The EpiPen benefited from federal government research through military development of the auto-injector, so Bayh-Dole could potentially be an available remedy. It’s a matter of how far the government is willing to go to bring down drug prices.
In the absence of bold steps, we’ll probably get more fake solutions like the ones Mylan is taking. Just yesterday, it agreed to offer a generic alternative to the EpiPen with a list price of $300 per pack, reducing the burden on insurers and employers. However, that’s still about triple the drug’s 2007 price.

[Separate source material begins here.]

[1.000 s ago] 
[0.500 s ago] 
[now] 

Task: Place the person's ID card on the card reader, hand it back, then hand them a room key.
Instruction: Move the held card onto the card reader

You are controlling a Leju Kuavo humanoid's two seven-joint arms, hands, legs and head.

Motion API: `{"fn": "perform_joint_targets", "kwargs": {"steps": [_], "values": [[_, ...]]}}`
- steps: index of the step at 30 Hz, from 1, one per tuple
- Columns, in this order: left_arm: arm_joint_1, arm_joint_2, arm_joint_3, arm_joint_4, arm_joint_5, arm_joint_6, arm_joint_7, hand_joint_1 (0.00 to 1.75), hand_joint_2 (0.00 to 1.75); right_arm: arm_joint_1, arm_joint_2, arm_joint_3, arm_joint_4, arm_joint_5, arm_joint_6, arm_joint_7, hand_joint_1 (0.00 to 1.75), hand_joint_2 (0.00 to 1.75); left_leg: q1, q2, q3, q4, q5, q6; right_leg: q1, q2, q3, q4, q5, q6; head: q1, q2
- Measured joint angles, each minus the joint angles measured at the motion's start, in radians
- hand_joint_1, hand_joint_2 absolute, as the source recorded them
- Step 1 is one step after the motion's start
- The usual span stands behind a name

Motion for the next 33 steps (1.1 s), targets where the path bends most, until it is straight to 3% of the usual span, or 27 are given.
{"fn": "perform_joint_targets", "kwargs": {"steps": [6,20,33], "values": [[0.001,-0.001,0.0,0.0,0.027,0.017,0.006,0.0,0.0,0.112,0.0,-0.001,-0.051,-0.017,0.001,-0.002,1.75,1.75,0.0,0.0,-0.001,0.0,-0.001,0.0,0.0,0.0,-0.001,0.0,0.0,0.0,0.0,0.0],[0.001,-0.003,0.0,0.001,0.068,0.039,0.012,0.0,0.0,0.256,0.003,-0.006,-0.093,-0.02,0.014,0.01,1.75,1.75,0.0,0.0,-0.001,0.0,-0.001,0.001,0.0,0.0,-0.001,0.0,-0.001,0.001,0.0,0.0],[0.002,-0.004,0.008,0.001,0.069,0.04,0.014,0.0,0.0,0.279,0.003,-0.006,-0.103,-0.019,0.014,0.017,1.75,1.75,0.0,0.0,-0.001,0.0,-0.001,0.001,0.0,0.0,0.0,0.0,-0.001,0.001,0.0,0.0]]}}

The average revenue per prescription of both EpiPen and the generic would still be $280.
Monday’s announcement followed last week’s move by Mylan to distribute “coupons” to reduce some patient’s out-of-pocket cost on EpiPens up to $300. However, patients in government health programs like Medicare or Medicaid cannot use savings cards. And regardless of the coupon, the full price still gets paid by the insurer, meaning the overall cost of health care goes up, something eventually reflected in individual premiums. This isn’t a fix but a public relations maneuver.
But expecting pharmaceutical CEOs to give up monopoly profits is like expecting them to give up their fat salaries. The government already has multiple tools to end price gouging. Just by using them a couple times, drug companies will get the message that the party’s over and reconsider the kind of schemes we’ve seen with the EpiPen. The only question is whether Obama, or his successor, will have the fortitude to put patients over profits.